The compromise allowing the bill to pass was that there would be government regulation on the communication industry. The United States Congress made it so that all companies registered by the FCC had nondiscriminatory access to the satellite systems. This would allow competition to develop among the companies, thus preventing trusts from forming. The United States Government, including the President, NASA, and the FCC, were all to maintain certain duties to monitor the communications satellites.

The President was to observe every aspect of the development and operation of the satellite systems. He was also made responsible for providing arrangements with foreign participation. NASA was designated as a technical advisor for the FCC and the communications corporation to the extent that would aid the nation. NASA was to receive reimbursement for the services it rendered. The largest burden on regulation fell on the FCC, which was made responsible for making sure that competition is present, and that small businesses would be able to participate.

==Regulation committees established==
The act created a board of directors to oversee regulation of the act. There were to be 15 members of this board; three appointed by the president, six chosen by public stock holders, and the remaining six chosen by communication carriers that are authorized by the FCC. This board of directors was to control the public satellite systems. Stock shares for this board were to be sold for $100, thus providing finances for the board.

==The completed act==
The act was very ambiguous about the responsibilities of the regulators and the direction that the companies were to go; however, the act provided a start towards a global communications system. Section 301 of the act provided Congress the right to "repeal, alter, or amend." This would be necessary in order make clear the future regulation done by the committees established by the act.

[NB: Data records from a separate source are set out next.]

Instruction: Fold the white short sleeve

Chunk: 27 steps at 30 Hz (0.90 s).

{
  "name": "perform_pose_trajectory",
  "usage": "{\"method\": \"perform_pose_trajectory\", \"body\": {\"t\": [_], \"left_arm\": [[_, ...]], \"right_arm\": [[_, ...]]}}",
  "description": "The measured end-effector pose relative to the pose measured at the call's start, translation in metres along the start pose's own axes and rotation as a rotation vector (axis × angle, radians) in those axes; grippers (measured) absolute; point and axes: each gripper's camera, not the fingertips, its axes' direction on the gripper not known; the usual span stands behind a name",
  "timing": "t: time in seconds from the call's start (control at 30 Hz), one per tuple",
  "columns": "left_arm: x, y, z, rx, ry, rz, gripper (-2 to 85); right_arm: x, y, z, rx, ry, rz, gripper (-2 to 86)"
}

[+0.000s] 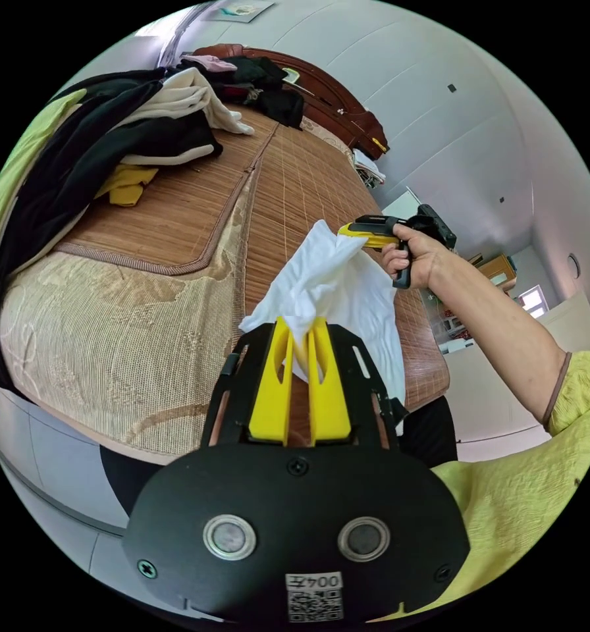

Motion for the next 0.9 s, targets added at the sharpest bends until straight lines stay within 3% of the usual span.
{"method": "perform_pose_trajectory", "body": {"t": [0.23,0.43,0.6,0.77,0.9], "left_arm": [[-0.019,0.001,-0.022,0.077,0.063,-0.082,3.9],[-0.020,0.002,-0.057,0.187,-0.099,-0.097,1.3],[0.034,0.013,-0.054,0.186,-0.180,0.178,0.5],[0.098,0.019,-0.009,0.096,-0.262,0.445,0.7],[0.133,0.002,0.030,0.019,-0.349,0.614,0.9]], "right_arm": [[-0.023,0.005,-0.045,0.103,0.045,-0.115,9.5],[-0.033,0.060,-0.144,0.244,0.102,-0.310,8.9],[0.044,0.139,-0.202,0.293,0.178,-0.293,9.3],[0.158,0.199,-0.213,0.263,0.028,-0.087,9.6],[0.164,0.207,-0.206,0.251,-0.005,-0.068,10.6]]}}
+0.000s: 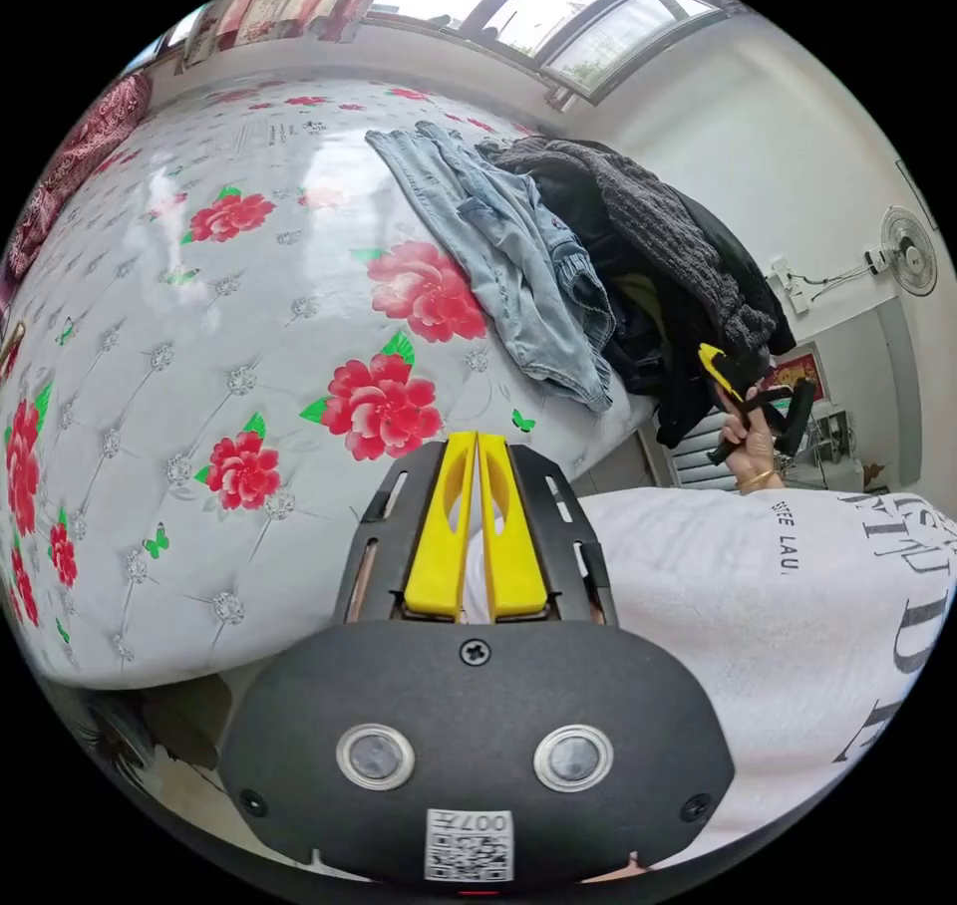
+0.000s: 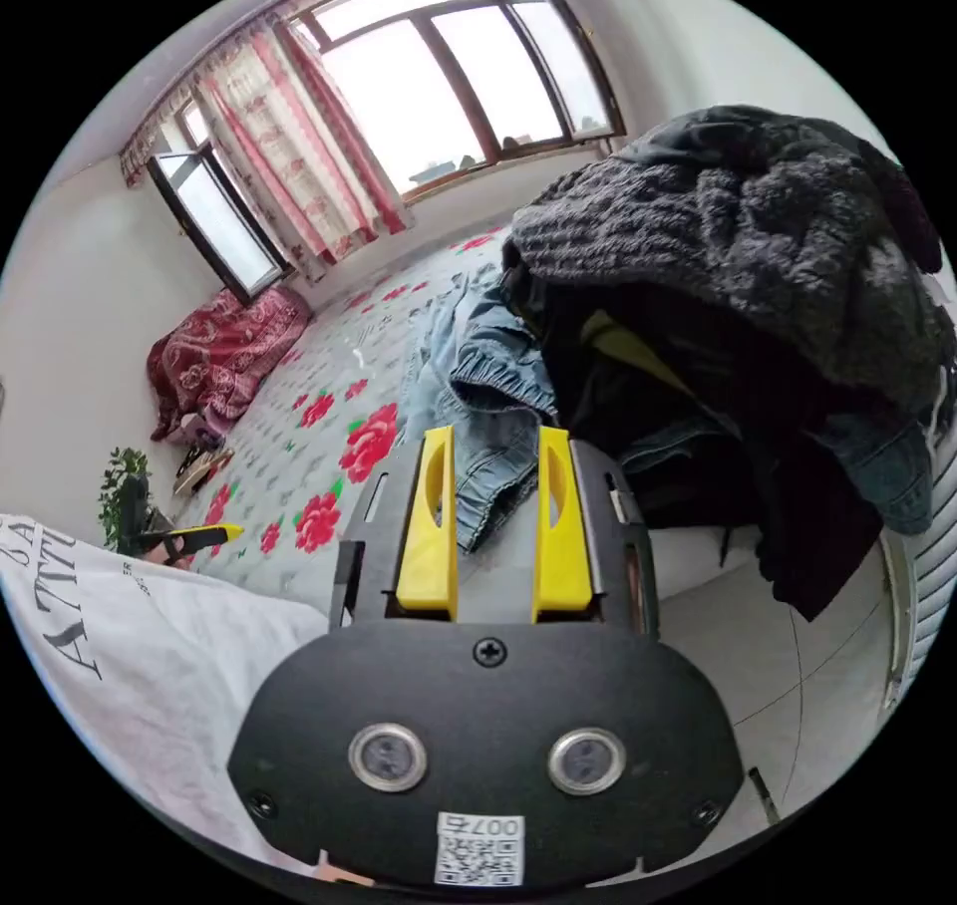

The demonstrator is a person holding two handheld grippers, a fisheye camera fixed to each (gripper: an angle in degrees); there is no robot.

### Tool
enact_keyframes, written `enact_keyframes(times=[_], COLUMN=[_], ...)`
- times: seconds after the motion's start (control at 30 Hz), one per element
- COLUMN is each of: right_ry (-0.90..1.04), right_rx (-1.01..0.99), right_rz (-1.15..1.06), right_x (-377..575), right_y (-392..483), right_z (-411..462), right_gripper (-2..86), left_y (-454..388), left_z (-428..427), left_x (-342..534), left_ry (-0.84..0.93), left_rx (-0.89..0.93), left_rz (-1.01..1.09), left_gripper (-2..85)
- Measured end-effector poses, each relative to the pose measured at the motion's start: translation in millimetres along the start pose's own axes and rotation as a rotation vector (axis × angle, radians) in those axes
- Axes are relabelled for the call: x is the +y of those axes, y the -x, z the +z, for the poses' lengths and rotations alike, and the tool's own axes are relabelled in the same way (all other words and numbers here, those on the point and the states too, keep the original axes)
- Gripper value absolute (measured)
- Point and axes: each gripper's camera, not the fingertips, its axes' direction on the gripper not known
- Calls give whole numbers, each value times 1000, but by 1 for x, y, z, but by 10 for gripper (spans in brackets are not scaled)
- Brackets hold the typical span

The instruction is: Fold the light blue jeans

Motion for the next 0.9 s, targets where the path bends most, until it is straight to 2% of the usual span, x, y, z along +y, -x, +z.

==Comments on the act after passing==
In 1963, the year after the act passed, President Lyndon B. Johnson reported to Congress that the "act is progressing well in light of the complexities of the problem." Yet, little had actually been accomplished by this point. No communication satellites had been launched and only some research had been conducted to provide moving for moving forward. In President Johnson's next report to congress on March 17, 1967, he stated that, "the Communications Satellite Act of 1962 [has] brought mankind to the threshold of a full-time global communications service to which all nations of the world may have equal access." This time, much had been accomplished towards a global communications system. COMSAT had been joined by 17 nations for the creation of the International Telecommunications Satellite Organization (now known as Intelsat). (Columbia Encyclopedia). Fifty five nations had joined Intelsat, which was a consortium established to provide an intergovernmental owning of communications satellites. Intelsat was created at a time when private companies were unwilling to invest in Satellite technology, shortly after the passing of the act (Gruenwald 1998).